Ontological relationships in this dictionary

included connections both within and across

vocabulary subsets. In the example shown in Fig. 1,

the words frog and animal were located within

the same subset, and were linked by a simple typeof

relation. Another subset containing an expanded

vocabulary included the word amphibian, which

was linked the words in the first subset. Finally, a

domain specific vocabulary, in this case scientific

classification terminology, linked terms both within

and across subsets using typeof, partof and

attributeof.

Figure 1: The common dictionary segregated words into

varying levels of complexity as well as different usage

domains. Ontological relations linked words across

multiple word sets.

4 SCHEMA MAPPING

XML schemas from different sources typically have

different data models, structures, vocabularies and

formats. The model defined in Section 3 transforms

disparate xml schemas into a generic model that tries

to appease these differences. To reduce the complex

structure of XML schema to this form we

implemented an approach to translate tag names into

words or word phrases formed from the shared

vocabulary. Then, we simplified the schema using

reduction and normalization techniques. And finally,

we compared the resulting schema and identified

regions of overlapping data representations.

4.1 Tokenization

Naming conventions within XML documents run a

full gamut from single words to complex phrases

composed of words, acronyms, abbreviations and

prepositions, as shown in Figure 2. The first phase in

schema interoperation was to decompose tag names

into discrete tokens.

In order to accomplish this task, we first

‘dereference’ the XML schema. XML Schema often

import subsets of vocabulary from other schema to

be used in conjunction with natively developed

terms. This heterogeneous mix of phrases provides

the basis for data representation.

Tag names assume a variety of forms, again

shown in Figure 2. Capital and camel case notation

is often used in conjunction with underscore

formats, and all of these employing various

combinations of words, acronyms, abbreviations and

prepositions.

The basic tokenization algorithm is quite simple.
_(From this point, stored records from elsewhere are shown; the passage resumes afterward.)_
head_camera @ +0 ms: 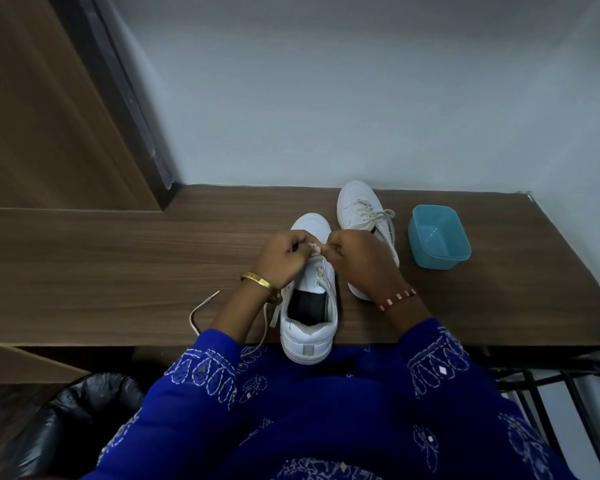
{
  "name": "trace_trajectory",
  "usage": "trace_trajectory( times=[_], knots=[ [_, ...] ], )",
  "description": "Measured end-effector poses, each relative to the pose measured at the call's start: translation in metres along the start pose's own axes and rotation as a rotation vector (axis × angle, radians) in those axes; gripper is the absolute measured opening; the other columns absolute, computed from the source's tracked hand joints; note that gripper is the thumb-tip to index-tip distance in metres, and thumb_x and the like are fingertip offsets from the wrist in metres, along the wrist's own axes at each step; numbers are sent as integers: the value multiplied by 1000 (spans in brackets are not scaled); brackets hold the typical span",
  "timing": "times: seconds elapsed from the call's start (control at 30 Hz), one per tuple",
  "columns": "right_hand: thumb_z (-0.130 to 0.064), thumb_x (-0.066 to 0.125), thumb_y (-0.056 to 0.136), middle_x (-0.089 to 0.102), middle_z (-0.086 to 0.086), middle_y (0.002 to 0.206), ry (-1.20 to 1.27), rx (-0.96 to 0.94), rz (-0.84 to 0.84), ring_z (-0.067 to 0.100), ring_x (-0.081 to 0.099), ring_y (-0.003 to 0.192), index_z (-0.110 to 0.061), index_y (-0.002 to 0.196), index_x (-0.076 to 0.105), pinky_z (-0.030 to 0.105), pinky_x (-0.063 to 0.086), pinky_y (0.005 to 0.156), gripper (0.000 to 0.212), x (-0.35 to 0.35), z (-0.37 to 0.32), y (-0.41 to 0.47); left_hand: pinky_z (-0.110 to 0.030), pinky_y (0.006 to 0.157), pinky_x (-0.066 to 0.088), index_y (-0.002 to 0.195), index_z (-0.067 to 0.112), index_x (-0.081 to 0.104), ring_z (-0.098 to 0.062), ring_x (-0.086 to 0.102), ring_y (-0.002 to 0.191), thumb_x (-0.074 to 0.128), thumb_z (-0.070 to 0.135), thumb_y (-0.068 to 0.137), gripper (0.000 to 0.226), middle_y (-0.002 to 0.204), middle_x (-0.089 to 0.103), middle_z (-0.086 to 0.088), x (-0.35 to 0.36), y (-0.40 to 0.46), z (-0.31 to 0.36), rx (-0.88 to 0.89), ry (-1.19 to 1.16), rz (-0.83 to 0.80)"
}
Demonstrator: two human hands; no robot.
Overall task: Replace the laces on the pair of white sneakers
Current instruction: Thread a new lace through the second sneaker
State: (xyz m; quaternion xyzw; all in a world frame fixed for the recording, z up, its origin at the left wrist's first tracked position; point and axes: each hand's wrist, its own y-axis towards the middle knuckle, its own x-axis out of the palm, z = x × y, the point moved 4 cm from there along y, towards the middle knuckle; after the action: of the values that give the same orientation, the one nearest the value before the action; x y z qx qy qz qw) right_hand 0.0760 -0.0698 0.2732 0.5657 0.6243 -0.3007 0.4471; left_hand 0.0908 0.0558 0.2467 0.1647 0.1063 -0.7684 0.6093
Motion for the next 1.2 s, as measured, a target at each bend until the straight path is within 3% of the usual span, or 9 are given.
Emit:
trace_trajectory(
  times=[0.13, 0.27, 0.4, 0.5, 0.63, 0.77, 0.9, 1.03, 1.2],
  knots=[
    [-28, 54, 91, 53, 2, 60, 63, 101, 8, 17, 50, 66, -8, 71, 57, 30, 38, 61, 29, 10, 14, -5, -17, 60, 38, 78, -5, 66, -6, 50, 61, 54, 6, 90, 21, 71, 62, -9, 1, -1, -6, 15, 61, -2],
    [-26, 63, 84, 51, -4, 65, 185, 211, -47, 17, 54, 70, -15, 81, 60, 35, 49, 72, 12, 34, 26, -13, -19, 56, 36, 77, -5, 69, 2, 49, 51, 54, 6, 90, 22, 62, 60, 0, -2, 0, -16, -15, 144, 66],
    [-27, 70, 78, 60, 7, 90, 206, 200, -111, 23, 58, 87, -7, 109, 60, 27, 40, 75, 38, 55, 24, -24, -34, 61, 40, 79, -5, 69, -26, 58, 69, 55, 17, 87, 27, 75, 66, -20, 0, 1, -21, -44, 326, 89],
    [-20, 69, 79, 60, 7, 85, 262, 210, -49, 21, 57, 82, -5, 104, 61, 22, 36, 72, 30, 54, 28, -26, -26, 62, 36, 89, 5, 72, -29, 62, 85, 55, 19, 89, 22, 90, 69, -14, 4, -1, -24, -61, 534, 63],
    [-12, 67, 79, 51, -4, 65, 319, 198, -25, 14, 52, 69, -3, 92, 62, 19, 33, 63, 16, 53, 34, -27, -34, 78, 47, 97, 18, 72, -28, 61, 94, 54, 29, 88, 23, 105, 64, -6, 6, -1, -25, -57, 693, 52],
    [-9, 66, 78, 46, -11, 57, 360, 192, -17, 7, 46, 57, -9, 84, 60, 10, 34, 56, 8, 53, 36, -26, -35, 89, 39, 102, 26, 70, -27, 58, 101, 53, 31, 88, 23, 111, 60, -3, 12, -1, -18, -57, 849, 37],
    [-6, 64, 79, 44, -12, 55, 408, 192, -7, 3, 45, 50, -13, 78, 54, 8, 35, 54, 12, 54, 37, -28, -36, 86, 40, 103, 24, 70, -25, 57, 102, 55, 32, 87, 23, 110, 59, -6, 21, -3, -22, -143, 770, 100],
    [-4, 61, 80, 44, -9, 55, 426, 210, 0, 6, 43, 50, 1, 85, 61, 22, 36, 57, 7, 57, 41, -28, -37, 84, 48, 92, 16, 74, -25, 59, 98, 59, 22, 85, 18, 105, 62, -9, 23, -3, -32, -246, 449, 211],
    [-3, 61, 80, 48, -7, 58, 426, 199, 29, 6, 43, 53, -2, 91, 63, 19, 35, 55, 12, 59, 43, -28, -20, 77, 47, 87, 5, 74, -18, 64, 92, 67, 7, 79, 11, 91, 72, -9, 26, -2, -42, -399, 22, 177]
  ],
)
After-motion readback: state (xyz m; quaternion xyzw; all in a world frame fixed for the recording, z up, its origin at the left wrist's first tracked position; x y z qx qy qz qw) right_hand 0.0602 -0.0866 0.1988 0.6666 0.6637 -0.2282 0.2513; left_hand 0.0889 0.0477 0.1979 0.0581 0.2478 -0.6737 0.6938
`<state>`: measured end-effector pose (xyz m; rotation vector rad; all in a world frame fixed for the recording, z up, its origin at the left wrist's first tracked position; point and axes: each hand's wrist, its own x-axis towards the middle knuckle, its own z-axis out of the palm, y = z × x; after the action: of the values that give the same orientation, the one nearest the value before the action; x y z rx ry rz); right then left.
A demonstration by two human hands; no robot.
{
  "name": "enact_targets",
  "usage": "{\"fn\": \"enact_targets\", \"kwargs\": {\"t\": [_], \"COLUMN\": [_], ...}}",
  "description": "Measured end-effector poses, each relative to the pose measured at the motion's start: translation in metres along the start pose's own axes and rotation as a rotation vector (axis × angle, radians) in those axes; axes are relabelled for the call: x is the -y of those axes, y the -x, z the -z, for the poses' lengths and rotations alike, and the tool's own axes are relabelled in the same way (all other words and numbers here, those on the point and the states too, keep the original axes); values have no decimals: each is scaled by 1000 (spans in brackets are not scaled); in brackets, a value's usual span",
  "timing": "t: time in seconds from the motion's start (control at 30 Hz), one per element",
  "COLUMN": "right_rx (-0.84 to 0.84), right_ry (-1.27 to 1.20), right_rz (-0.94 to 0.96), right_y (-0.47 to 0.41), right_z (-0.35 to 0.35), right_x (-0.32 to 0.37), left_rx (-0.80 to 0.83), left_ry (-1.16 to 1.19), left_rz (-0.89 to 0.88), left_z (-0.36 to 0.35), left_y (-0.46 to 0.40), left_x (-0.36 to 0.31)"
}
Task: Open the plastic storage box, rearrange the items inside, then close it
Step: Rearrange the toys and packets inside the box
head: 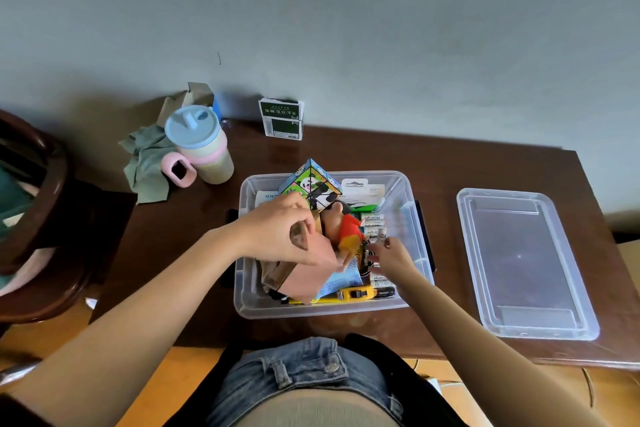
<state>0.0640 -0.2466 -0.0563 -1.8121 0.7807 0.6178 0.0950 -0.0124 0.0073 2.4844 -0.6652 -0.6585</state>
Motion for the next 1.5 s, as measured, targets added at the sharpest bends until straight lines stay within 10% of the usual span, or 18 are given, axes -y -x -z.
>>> {"fn": "enact_targets", "kwargs": {"t": [0.2,0.57,1.07,1.5], "right_rx": [147,-62,-55,-169], "right_ry": [-123,518,1454,1487], "right_rz": [-3,128,418,594], "right_y": [7,11,0,-20], "right_z": [-4,17,4,4], "right_x": [6,-10,11,13], "left_rx": [-304,501,374,278], "left_ry": [-52,-988,-887,-866], "left_rz": [-346,-94,-234,-231], "left_z": [-9,-57,-51,-53], "left_y": [-33,-117,-82,-62], "left_x": [-52,-110,-81,-82]}}
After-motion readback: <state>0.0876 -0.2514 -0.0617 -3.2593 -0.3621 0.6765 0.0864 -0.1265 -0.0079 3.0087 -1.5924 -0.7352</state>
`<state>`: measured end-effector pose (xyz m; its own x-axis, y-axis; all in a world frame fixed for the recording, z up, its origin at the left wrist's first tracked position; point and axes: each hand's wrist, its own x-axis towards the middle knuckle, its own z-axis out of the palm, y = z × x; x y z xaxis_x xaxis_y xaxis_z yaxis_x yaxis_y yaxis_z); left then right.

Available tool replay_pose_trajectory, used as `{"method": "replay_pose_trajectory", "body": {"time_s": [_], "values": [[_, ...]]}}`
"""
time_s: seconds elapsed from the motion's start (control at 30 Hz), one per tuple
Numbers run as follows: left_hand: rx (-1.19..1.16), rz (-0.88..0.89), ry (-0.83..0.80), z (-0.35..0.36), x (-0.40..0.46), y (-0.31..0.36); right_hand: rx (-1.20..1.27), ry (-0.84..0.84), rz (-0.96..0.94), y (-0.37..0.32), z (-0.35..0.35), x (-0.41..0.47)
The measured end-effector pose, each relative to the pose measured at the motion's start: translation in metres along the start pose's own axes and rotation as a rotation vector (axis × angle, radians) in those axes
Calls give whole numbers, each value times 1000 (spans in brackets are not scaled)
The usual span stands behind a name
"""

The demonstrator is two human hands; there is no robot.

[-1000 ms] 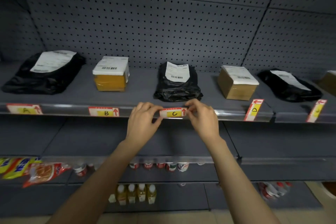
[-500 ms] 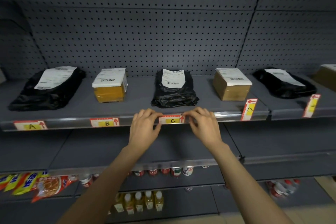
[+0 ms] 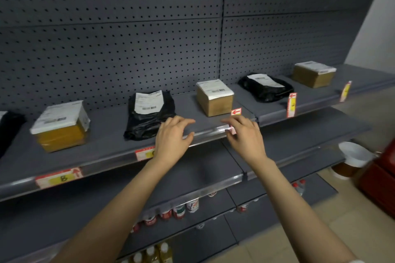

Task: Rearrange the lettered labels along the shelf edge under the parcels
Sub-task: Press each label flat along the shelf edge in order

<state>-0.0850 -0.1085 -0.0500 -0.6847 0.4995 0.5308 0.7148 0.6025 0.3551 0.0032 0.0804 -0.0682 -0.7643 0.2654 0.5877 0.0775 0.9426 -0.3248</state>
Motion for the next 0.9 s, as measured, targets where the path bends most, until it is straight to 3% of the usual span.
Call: {"method": "replay_pose_trajectory", "body": {"time_s": [0.17,0.33,0.53,0.73,0.9], "values": [[-63,-9,-107,42,30,41,-39,-53,45,39,-16,12],[-216,-193,-102,81,50,72,-43,-127,-130,59,-16,49],[-131,-261,-6,101,51,91,64,-239,-252,84,-17,76],[-71,-368,153,107,42,95,387,-294,-139,96,-11,80],[74,-410,91,95,41,95,300,-382,-132,103,-5,72]]}}
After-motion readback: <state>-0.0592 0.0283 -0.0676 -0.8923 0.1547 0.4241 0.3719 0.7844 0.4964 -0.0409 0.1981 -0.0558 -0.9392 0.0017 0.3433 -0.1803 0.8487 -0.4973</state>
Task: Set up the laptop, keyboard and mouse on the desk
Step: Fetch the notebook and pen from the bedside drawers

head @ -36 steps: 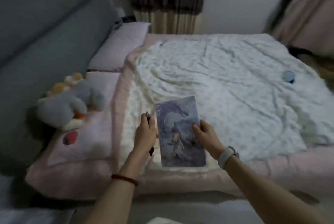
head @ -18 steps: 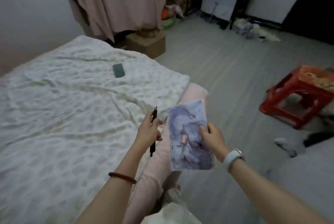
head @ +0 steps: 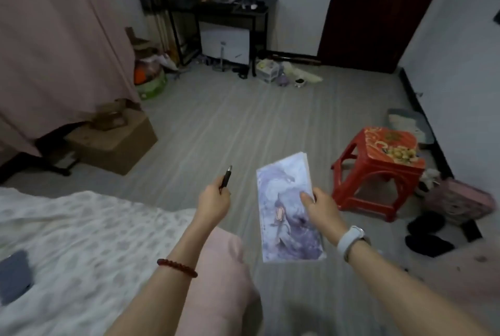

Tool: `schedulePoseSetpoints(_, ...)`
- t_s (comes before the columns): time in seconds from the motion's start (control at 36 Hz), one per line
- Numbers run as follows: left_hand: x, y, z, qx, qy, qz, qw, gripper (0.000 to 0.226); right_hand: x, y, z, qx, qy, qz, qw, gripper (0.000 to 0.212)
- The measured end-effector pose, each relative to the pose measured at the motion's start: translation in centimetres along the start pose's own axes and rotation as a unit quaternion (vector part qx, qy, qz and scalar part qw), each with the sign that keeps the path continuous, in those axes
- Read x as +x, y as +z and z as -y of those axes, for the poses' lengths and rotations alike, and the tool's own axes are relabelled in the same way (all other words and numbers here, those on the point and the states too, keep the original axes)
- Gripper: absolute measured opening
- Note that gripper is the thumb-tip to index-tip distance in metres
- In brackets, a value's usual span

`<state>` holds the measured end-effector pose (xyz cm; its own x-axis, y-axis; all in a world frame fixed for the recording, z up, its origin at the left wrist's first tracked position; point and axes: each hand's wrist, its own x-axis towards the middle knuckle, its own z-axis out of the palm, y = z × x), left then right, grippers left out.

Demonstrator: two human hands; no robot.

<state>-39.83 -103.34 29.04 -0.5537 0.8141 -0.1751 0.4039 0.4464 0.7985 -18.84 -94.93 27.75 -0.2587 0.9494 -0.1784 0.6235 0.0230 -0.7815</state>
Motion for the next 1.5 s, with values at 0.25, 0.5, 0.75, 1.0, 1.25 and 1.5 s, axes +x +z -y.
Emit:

We tokenized based on underscore characters (if

any) and case transitions. In practice, however,

tokenization rules are not strictly followed by

schema designers. Thus we were therefore required

to validate tokens against concept maps, which are

discussed in the next section.

AFCT_EQPT_CODE_TYPE

SSN

HasDestinationOf

IVrate

Figure 2: Schema tags cover a wide range of formats from

simple words to complex phrases containing words,

acronyms, abbreviations and prepositions.

4.2 Concept Mapping

Once tokens from the schema were determined, they

were mapped to terms in the common dictionary.

We executed this mapping in multiple phases.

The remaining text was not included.